### Data excerpt
————————

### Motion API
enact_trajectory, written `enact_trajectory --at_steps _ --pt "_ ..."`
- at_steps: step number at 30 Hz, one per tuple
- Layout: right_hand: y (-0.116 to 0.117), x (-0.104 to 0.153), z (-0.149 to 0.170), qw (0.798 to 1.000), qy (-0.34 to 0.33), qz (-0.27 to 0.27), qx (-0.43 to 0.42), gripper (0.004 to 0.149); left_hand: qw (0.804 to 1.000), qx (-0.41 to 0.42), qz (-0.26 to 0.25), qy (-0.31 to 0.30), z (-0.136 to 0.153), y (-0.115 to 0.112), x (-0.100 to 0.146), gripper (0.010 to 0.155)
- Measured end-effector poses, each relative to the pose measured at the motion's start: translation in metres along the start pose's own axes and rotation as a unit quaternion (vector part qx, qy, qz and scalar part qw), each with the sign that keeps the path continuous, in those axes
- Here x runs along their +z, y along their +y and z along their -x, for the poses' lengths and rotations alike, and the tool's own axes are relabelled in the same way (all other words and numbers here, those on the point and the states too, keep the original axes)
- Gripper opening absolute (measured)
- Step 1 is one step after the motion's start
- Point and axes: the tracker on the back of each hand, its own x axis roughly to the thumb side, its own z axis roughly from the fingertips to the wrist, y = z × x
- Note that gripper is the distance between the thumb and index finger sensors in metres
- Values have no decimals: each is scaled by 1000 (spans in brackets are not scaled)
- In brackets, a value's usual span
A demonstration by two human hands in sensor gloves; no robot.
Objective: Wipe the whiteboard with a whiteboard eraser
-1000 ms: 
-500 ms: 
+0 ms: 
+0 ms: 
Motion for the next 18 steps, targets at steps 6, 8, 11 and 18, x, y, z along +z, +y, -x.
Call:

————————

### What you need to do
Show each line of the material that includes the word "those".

### Expected output
- Measured end-effector poses, each relative to the pose measured at the motion's start: translation in metres along the start pose's own axes and rotation as a unit quaternion (vector part qx, qy, qz and scalar part qw), each with the sign that keeps the path continuous, in those axes
- Here x runs along their +z, y along their +y and z along their -x, for the poses' lengths and rotations alike, and the tool's own axes are relabelled in the same way (all other words and numbers here, those on the point and the states too, keep the original axes)

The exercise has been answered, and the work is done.